Even from across the street, Johnny could
feel the heat wave hit him, was aware of a sliver of flying glass
shooting into his forearm, piercing his leather sleeve to embed
itself deeply in his flesh.

He didn't hesitate. Oblivious to his own
safety, he tore across Fifty-seventh Street, squeezing around the
bumpers of angrily honking cars, and leaping onto the hoods of
those which barricaded his way completely.

Above the shrieks and cries of the
pedestrians, rose a single primal scream:

'S-t-e-e-e-p-h-a-a-a-n-i-i-i-e-e-e . .
.'

 

 

TWENTY

 

 

Sitto da Veiga, Brazil • New York City

 

The de Veiga Pharmaceutical and Genetic
Research Centre was located deep in the Amazon rain forest. A small
self-sustaining city unto itself, it even had a name, Sftto da
Veiga. The main building was a ten-storey pyramid sheathed with
solar mirrors, which, on clear days, and in the reflection of the
equatorial sun, sent a brilliant square shaft of light up into the
sky. Clustered around this central monument, like minor temples,
were various geometrically shaped, mirror-sheathed research
buildings, toxicology laboratories, storage and drug manufacturing
facilities, apartments for the small army of resident chemists,
biochemists, pathologists, and parasitologists, a power plant, a
hospital, a school, a gym, and even a mini-mall, all connected by
tentacles of enclosed, air-conditioned solar-glass walkways. There
was a single paved road, which ended a mile away at a private
airstrip with a runway long enough to accommodate jumbo jets.

There was nothing else but impenetrable
jungle for hundreds of miles around.

Yet despite Sitto da Veiga's remote location
and inaccessibility, the security precautions were reminiscent of a
top-secret military base. Nothing had been left to chance. Two
electrified chain-link fences, the insides of which were constantly
patrolled by armed guards with attack dogs, surrounded the
hundred-odd acres tamed from the jungle.

These guards and dogs were housed in the
outermost of the complex of buildings.
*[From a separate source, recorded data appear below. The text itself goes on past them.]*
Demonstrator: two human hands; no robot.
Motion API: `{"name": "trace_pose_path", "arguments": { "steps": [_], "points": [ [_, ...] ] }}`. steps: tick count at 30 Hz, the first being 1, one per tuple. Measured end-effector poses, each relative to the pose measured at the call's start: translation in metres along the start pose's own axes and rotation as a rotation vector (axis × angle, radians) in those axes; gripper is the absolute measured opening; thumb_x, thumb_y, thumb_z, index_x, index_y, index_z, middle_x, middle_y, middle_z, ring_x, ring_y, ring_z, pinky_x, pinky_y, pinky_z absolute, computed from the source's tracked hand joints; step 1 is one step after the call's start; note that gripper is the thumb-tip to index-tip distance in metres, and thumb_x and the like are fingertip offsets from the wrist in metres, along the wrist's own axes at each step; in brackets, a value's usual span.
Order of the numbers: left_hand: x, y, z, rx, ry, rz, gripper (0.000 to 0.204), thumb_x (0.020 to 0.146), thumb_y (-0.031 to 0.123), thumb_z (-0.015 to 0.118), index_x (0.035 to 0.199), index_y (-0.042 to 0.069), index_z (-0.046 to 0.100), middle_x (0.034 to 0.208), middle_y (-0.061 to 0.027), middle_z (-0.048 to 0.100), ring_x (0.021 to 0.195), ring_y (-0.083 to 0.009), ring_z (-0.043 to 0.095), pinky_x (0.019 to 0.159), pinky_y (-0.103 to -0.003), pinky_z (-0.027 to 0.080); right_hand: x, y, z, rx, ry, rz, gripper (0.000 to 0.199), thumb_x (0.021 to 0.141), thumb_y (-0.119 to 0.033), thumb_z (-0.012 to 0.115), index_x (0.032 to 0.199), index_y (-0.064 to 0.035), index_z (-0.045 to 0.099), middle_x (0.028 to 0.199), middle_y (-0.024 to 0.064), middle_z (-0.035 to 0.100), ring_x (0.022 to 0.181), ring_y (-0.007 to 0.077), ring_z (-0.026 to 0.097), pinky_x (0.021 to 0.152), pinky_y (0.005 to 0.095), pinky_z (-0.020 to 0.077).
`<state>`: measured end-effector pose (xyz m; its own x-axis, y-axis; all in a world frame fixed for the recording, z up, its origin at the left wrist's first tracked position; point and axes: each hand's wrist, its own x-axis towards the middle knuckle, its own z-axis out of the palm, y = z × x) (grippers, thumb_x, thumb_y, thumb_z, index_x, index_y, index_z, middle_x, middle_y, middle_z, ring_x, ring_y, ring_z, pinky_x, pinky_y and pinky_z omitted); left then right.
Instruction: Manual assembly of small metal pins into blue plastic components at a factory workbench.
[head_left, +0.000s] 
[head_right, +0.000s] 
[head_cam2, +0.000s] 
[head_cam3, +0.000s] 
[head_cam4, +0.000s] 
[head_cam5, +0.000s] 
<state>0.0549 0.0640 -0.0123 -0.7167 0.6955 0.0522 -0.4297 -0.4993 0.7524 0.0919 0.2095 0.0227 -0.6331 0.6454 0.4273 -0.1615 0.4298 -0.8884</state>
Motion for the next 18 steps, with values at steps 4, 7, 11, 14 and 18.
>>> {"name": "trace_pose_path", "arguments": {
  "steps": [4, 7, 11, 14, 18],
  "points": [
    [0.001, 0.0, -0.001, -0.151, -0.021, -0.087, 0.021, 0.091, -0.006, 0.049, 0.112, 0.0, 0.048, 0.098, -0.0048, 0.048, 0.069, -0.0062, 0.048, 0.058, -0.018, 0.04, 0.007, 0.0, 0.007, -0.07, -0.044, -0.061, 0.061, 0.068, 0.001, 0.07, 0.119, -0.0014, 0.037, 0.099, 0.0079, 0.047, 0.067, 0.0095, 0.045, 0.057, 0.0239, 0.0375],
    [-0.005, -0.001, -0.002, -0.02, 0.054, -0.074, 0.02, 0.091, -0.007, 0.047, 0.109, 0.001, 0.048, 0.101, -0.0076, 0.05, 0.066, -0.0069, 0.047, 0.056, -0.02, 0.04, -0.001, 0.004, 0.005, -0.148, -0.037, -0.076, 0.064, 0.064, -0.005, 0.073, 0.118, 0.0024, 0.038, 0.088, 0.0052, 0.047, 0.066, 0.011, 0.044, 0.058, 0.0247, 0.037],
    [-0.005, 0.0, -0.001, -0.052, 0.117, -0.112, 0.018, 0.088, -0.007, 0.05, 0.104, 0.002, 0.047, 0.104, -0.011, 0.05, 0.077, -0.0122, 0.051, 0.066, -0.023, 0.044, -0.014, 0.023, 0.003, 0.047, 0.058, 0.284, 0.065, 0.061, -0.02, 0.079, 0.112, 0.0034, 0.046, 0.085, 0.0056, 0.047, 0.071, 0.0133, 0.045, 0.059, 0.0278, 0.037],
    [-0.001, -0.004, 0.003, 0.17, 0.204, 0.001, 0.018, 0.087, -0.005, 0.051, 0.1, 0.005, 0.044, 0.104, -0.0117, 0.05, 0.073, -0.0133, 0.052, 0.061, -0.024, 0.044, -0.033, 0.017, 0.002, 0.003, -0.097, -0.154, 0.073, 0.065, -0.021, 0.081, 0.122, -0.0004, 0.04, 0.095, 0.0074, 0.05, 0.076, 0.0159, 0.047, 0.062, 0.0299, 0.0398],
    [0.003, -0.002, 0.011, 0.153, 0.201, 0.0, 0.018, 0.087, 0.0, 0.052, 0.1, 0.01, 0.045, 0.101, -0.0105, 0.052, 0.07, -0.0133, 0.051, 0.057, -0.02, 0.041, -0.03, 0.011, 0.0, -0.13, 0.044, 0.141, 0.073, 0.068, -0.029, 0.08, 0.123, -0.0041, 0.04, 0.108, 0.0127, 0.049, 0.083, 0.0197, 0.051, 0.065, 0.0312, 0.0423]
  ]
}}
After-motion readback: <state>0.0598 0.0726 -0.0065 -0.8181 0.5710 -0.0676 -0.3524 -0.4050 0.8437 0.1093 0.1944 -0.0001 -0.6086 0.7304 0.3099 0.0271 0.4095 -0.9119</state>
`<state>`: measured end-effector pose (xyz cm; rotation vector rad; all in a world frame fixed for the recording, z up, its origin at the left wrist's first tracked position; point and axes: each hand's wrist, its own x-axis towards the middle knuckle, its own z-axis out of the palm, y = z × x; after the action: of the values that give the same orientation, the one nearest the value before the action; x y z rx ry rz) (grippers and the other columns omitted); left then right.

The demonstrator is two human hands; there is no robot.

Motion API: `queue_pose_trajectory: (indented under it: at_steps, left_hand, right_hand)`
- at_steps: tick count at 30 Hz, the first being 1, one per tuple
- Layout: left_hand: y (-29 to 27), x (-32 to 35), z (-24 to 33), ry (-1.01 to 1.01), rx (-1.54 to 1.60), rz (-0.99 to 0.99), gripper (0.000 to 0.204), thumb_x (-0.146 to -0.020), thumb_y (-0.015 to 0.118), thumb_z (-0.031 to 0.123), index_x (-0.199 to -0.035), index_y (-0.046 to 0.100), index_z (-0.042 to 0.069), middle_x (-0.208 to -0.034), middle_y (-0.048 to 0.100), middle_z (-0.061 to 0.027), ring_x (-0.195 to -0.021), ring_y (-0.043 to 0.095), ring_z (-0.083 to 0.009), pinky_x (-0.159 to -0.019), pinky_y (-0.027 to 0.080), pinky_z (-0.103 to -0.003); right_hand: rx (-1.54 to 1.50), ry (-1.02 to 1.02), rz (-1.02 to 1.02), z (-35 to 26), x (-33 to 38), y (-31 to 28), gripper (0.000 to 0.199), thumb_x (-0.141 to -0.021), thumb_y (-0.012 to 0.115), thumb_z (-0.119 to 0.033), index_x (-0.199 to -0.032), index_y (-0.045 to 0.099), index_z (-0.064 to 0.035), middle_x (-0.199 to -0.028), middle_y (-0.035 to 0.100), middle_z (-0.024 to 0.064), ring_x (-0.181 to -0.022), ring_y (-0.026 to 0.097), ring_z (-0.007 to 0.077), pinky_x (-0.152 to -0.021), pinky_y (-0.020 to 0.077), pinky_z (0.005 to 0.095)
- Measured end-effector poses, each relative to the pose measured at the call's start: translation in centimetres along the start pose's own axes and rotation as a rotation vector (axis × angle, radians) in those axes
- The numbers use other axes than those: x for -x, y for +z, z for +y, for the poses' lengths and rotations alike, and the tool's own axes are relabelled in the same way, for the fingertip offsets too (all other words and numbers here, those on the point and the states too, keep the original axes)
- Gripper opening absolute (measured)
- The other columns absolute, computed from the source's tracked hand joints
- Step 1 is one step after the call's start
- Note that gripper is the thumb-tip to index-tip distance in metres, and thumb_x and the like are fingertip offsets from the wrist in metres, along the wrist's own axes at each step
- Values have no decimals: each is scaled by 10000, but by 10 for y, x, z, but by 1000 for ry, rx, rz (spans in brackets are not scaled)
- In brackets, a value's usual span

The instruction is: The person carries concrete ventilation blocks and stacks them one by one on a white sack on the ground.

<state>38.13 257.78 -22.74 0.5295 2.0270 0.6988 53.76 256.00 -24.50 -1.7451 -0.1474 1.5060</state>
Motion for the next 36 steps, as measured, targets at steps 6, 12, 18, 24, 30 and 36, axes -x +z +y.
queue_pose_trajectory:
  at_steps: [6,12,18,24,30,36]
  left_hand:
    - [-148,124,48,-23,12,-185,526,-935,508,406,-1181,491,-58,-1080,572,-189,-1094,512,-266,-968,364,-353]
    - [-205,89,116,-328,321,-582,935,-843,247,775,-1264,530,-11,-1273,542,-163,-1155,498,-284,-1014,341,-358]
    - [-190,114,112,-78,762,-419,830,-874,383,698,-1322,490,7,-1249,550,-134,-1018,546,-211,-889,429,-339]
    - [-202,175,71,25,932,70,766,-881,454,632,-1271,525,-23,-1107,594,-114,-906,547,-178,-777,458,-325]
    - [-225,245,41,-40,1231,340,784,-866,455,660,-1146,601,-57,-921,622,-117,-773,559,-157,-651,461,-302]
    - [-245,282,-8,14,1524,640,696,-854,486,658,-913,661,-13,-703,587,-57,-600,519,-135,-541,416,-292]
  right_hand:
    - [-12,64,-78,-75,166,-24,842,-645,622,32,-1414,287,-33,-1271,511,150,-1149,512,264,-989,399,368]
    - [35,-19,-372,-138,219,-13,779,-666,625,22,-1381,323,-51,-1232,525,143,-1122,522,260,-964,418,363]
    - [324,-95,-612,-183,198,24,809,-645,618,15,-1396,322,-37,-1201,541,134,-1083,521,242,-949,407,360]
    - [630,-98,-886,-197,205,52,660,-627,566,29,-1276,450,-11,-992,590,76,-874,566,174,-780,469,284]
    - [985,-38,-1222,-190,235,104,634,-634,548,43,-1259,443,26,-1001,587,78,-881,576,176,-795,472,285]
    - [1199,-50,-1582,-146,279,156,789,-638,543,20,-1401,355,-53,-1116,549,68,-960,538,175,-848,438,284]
Here, Colonel Valerio
presided over a permanent garrison composed of forty-eight security
personnel. His position as Vice President, Security for the entire
multibillion-dollar de Veiga empire notwithstanding, his office
here, like his office on Ilha da Borboleta, was by choice spartan.
It gleamed, however, with the spit-and-polish befitting a former
military officer, just as his quasi-uniform of starched khakis, web
belt, and jungle boots suited his cropped military haircut and
ramrod straight posture. The sole luxury he allowed himself -
air-conditioning - was turned all the way up, giving the cell-like
office a walk-in freezer chill.

Colonel Valerio, hands clasped behind his
back, was staring out through the wall of windows at the giant
mirrored pyramid that rose from among the sprawl of lower
buildings. Behind it, in the distance, he could see a big
four-engined jet descending to the airfield. He knew it was one of
the thrice-daily supply flights, and paid it no heed.

Other, more urgent matters, occupied his
attention.

One Aaron Kleinfelder, vice president. Data
Division, of Children's Relief Year-Round, was becoming a pain in
the ass - not to mention a serious liability.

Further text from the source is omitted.